Biz Türkiye’deki elektrik sektörünün oyuncuları olarak çok avantajlıyız. Hızlı takipçi olmamıza rağmen, kendi içimizde Ar-Ge çalışmalarına verdiğimiz önem ve kaliteli ürünlerimiz sayesinde çok yol kat etti. Kalitemizin yanı sıra rekabetçi fiyat anlayışımızla da Çin’i zorluyoruz. Bizim için pazarlamadaki meşhur 4 P kuralı geçerli;

fiyatımız doğru, ürünümüz doğru, doğru promosyon ile doğru yerdeyiz ve nerelere, nasıl satacağımızı iyi biliyoruz.

 

Sonuç olarak biz rekabeti severiz ve Çin’e “hodri meydan” diyoruz. Çünkü biz bu rekabet ortamında emin adımlarla ilerliyoruz.

 

Çin mallarının kalitesiz oluşunun, Avrupa’ya ihracat anlamında size olumlu etkileri oldu mu?

 

Bizden çok önce Çin malları Avrupa’ya girmişti. Ama artık Avrupalı Çin malı görmek istemiyor. Çin malları Avrupa’da alıcı bulmuyor. 

 

Özellikle Rusya, Ukrayna, Beyaz Rusya, Türki Cumhuriyetleri, Balkanlar, Baltık Cumhuriyeti gibi ülkelere ihracat yapıyoruz. Orada da Çin malları var, ama biz tercih ediliyoruz..

 

İhracatınızın, üretimdeki payı nedir?

Üretimimizin yaklaşık yüzde 65’ini ihraç ediyoruz.

 

Kısa vadedeki hedefleriniz nelerdir?

 

Elbi, yüzde 50 yabancı ortaklı bir şirket. Dolayısıyla rekabetin nasıl yapılacağını iyi biliyor. Bu anlamda ihracatta çok dikkatliyiz. İlk hedefimiz yurt içinde liderlik koltuğunda oturmaya devam ederken, yurtdışında da iyi bir oyuncu olmak.

 

Hem iç, hem de dış pazarda var olmak istiyorsunuz yani?
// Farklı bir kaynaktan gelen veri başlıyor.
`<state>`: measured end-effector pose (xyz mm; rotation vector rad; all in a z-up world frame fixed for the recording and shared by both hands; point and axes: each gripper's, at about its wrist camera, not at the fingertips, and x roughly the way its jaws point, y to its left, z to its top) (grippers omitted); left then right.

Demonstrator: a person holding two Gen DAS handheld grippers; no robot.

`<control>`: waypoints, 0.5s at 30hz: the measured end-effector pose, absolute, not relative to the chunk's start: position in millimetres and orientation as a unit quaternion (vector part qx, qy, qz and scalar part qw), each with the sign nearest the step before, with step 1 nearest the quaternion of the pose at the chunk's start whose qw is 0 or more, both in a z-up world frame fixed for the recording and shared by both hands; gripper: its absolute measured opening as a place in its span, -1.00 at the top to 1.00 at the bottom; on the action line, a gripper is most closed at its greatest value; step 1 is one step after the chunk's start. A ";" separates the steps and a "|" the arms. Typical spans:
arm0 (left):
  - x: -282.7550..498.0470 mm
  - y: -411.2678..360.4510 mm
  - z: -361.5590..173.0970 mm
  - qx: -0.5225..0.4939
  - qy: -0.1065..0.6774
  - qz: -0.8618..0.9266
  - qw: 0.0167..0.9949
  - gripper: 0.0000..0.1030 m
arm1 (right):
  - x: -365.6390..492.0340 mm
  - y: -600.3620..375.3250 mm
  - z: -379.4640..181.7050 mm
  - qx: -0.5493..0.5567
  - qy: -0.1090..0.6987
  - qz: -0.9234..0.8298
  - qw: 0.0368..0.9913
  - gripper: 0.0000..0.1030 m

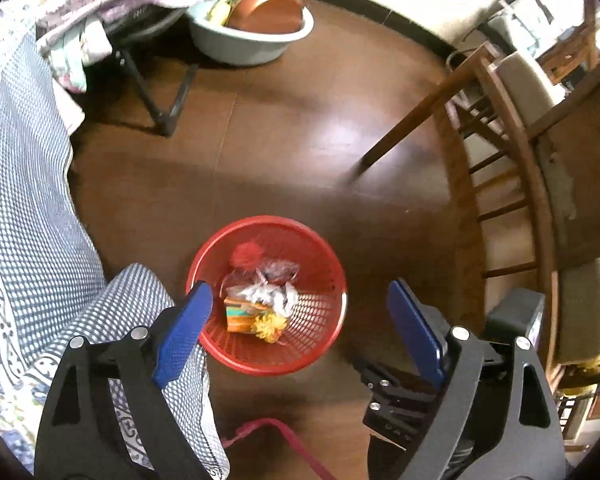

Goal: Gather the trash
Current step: 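Move both open tools back over the bed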

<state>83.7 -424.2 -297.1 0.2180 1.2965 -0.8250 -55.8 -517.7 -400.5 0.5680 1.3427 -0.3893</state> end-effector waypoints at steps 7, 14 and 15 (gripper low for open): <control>79.3 -394.6 -232.2 0.072 0.531 -0.388 0.750 -0.68 | -47.3 -505.6 -349.8 0.218 0.586 -0.174 0.761 -0.52; 75.8 -310.2 -146.8 0.051 0.444 -0.355 0.821 -0.85 | -21.4 -467.5 -279.1 0.173 0.549 -0.148 0.804 -0.67; 78.5 -298.1 -139.9 0.046 0.439 -0.344 0.829 -0.86 | -17.6 -461.5 -269.6 0.167 0.543 -0.143 0.810 -0.73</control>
Aynen öyle. Çünkü, Türkiye pazarının belli bir potansiyeli var. Sürekli üretim yaptığımızı için pazarımız büyüyor. Pazarımız büyüdükçe fabrikamızı büyütüyoruz. Fabrikamız büyüyünce de, fabrikayı doyuracak başka pazarlara ihtiyaç oluyor.


 

Peki, sektörün sorunları neler?



En büyük eksiğimiz, derneğimizin olmaması. Bir dernek çatısı altında birleşilip artık bu taklit mallara ortak bir cevap verilmesi gerek. Fakat rekabet etmek o kadar tatlı geliyor ki sektör oyuncularına, bir türlü bir araya gelmiyorlar.